Remontando el tiempo encontramos en los estoicos una idea muy diferente del hombre y de la libertad humana. El ideal del sabio —de la vida sabia y bienaventurada— no se logra para ellos destruyendo trabas para la espontaneidad de los impulsos humanos, sino imponiendo al hombre unas trabas supremas: se trataba de alcanzar la libertad respecto dé dos servidumbres: la del mundo exterior que nos atrae y siempre nos defrauda, y la de las propias pasiones que son insaciables y esclavizadoras. Es el gran imperativo estoico abstine et sustine. Esta ascética debe conducir al hombre a un estado de apatía y serena imperturbabilidad que el estoicismo pone al servicio de una metafísica panteísta en la que el individuo ha de identificarse con el alma del mundo, que es Dios. Este ideal—inasequible por inhumano— acaba también negando la personalidad del hombre y su verdadera libertad.

La filosofía contemporánea ha trazado las líneas de una distinta concepción del hombre -—y, por ende, de su libertad— por más que en el ambiente actual —en los regímenes democráticos— siga vigente como «ortodoxia pública» la visión racionalista y liberal que hemos descrito. Me refiero, por ejemplo, a la moral del compromiso y a su implícita concepción del hombre que es común a varios existencialismos. El hombre no es en su origen más que disposición o capacidad: se hace en su existencia temporal, que es su vida; es en cada instante como un compendio de cuanto ha vivido. Vivir es crear lazos con las cosas, comprometerse con ellas y hacerlas en cierto modo nuestras, integrarlas en nosotros mismos. La propia moral nace del compromiso: eligiendo libremente, elegimos también nuestra moral, a la que debemos permanecer fieles si hemos de ser coherentes. Si fuera posible anular todos los lazos que unen al hombre con su mundo, aparecería una pura potencialidad, esa especie de aniquilamiento espiritual de la qué es símbolo el actual hombre «liberado» y su mundo «desmitificado».

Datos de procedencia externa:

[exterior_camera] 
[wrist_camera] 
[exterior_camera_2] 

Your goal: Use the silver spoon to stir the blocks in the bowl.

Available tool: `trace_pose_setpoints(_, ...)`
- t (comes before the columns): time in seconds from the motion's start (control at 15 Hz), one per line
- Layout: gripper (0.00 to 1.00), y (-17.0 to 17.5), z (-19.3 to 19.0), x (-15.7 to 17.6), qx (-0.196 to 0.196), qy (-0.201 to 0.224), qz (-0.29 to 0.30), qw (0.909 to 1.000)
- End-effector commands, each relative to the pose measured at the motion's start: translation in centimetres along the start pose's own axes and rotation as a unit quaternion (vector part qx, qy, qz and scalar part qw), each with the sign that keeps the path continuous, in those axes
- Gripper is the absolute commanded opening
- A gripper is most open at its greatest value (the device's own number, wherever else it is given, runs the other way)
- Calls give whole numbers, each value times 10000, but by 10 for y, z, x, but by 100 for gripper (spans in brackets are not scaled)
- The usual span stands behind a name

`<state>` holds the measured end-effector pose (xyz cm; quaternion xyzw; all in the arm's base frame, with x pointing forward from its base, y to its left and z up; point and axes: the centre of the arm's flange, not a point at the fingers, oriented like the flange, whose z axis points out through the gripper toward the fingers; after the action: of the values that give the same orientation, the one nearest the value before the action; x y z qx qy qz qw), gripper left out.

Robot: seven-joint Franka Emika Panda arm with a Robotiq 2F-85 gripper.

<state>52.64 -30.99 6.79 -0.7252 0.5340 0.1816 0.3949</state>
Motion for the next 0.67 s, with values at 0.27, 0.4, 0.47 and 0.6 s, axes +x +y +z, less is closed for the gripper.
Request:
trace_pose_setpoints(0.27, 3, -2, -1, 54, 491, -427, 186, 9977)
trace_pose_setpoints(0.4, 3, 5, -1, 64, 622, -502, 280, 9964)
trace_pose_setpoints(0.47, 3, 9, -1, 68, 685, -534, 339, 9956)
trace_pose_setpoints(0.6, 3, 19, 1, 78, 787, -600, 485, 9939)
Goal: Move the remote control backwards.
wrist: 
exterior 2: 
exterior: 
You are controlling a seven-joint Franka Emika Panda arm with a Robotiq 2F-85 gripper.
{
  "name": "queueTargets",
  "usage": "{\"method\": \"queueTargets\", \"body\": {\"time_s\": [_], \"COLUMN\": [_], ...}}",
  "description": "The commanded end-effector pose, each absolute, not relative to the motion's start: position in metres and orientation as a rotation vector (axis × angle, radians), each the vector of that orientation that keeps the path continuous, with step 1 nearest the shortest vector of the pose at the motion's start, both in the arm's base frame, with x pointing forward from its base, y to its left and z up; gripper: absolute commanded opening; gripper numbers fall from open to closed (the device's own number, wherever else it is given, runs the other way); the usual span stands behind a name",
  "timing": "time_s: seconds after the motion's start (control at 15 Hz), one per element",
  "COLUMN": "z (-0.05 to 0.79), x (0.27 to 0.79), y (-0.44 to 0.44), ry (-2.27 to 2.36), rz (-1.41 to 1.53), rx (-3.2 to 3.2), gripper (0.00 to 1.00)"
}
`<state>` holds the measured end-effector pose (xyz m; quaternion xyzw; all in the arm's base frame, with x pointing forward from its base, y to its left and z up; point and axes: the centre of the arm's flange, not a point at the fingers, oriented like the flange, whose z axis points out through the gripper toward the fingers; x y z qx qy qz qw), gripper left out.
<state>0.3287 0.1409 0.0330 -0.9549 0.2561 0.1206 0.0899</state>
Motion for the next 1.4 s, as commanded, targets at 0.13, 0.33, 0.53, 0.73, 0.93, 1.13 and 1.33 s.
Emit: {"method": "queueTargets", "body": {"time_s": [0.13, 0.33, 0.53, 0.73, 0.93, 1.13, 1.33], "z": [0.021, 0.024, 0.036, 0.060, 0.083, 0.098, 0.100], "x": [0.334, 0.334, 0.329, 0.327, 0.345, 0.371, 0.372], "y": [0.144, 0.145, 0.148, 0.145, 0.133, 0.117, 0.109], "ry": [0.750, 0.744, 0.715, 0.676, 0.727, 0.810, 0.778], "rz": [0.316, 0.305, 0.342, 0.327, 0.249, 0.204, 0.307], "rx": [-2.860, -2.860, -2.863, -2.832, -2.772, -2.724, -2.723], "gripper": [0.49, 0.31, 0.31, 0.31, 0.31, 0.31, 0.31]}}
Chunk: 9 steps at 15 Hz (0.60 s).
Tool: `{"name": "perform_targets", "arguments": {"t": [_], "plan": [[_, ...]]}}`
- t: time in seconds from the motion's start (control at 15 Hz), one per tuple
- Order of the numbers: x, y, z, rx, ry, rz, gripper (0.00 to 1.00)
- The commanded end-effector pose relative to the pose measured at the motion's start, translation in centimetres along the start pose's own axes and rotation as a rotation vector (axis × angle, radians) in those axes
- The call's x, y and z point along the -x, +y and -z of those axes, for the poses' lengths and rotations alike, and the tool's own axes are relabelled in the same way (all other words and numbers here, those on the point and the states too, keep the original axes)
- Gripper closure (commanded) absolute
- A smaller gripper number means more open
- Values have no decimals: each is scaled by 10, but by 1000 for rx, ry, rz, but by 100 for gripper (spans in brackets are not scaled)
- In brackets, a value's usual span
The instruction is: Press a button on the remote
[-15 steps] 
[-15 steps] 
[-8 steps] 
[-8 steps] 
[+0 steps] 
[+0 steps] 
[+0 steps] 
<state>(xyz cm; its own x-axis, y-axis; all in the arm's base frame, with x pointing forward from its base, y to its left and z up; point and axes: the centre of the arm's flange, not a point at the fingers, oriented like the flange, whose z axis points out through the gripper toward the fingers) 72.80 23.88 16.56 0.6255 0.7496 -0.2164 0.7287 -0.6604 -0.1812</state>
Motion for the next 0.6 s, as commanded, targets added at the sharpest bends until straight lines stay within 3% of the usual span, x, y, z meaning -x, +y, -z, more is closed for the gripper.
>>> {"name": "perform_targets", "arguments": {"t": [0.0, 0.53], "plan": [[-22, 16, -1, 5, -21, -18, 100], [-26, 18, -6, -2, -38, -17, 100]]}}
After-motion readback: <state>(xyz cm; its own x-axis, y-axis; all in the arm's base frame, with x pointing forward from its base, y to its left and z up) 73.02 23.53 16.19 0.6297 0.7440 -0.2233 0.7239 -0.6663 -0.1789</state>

Apurada esta teoría, el compromiso vital en el que halla el hombre sus puntos dé referencia sería algo así como la aceptación que un jugador hace de las reglas del juego o un coleccionista de los límites de su colección. Se trataría de una moral convencional y falta de fundamento. Tal es la moral existencialista del compromiso (engagement). Sin embargo, en su crítica al racionalismo liberal posee un atisbo que la acerca a una auténtica moral de la trascendencia. Como también, a una coherente concepción del hombre y de su libertad. Cada hombre, al nacer, posee, por supuesto, la naturaleza humana, y también unas disposiciones individuales más o menos heredadas, pero en rigor es solo un haz de potencialidades que se irán actuando en ese proceso libre que es su vida, en el cual están implicados su inundo y su propia personalidad. El hombre es —se ha dicho— «una nada capaz de eternidad». Y, si sus potencialidades espirituales se actúan solo en la relación con otros espíritus a través del lenguaje, una vez adquirida la luz de la razón, ésta le impone tanto los "primeros principios lógicos como las normas elementales de conducta; normas que él no crea sino que descubre.

¿Serán entonces necesarias para el hombre unas normas, un sendero pre-trazado, que le encamine hacia un objetivo y haga posible su caminar? Aquí el cristianismo incide para superar lo que Aristóteles y los filósofos antiguos habían dicho sobre la ley y el orden naturales. La moral de la norma solo puede trascenderse en la ley del amor. La madre, por ejemplo, no conoce las normas que le obligan hacía su hijo ni se interesa por ellas porque sabe que, haciendo lo que le dicta su amor, cumple con creces las leyes más exigentes. Del mismo modo, para librarse de la dura ley del esfuerzo en el trabajo solo cabe trabajar en lo que a uno le gusta, en lo que ama (resulta curioso observar cómo, ante las jubilaciones anticipadas, los únicos profesionales que plantean objeciones no pecuniarias —o no solo pecuniarias— son los docentes, precisamente porque suelen amar lo que hacen y sufren por dejar de hacerlo). Es el sentido último del dictado agustiniano: ama et fac quoi vis.

Es también la explicación de por qué el bienaventurado, sin dejar de ser libre, no puede ya pecar, porque solo le cabe amar a Dios, patente ya a su vista. Precisamente por constituir la plenitud del acto de voluntad, ésta se llena por entero del ser amado —de Dios— y cesa el carácter optativo que reviste en su estado terrenal.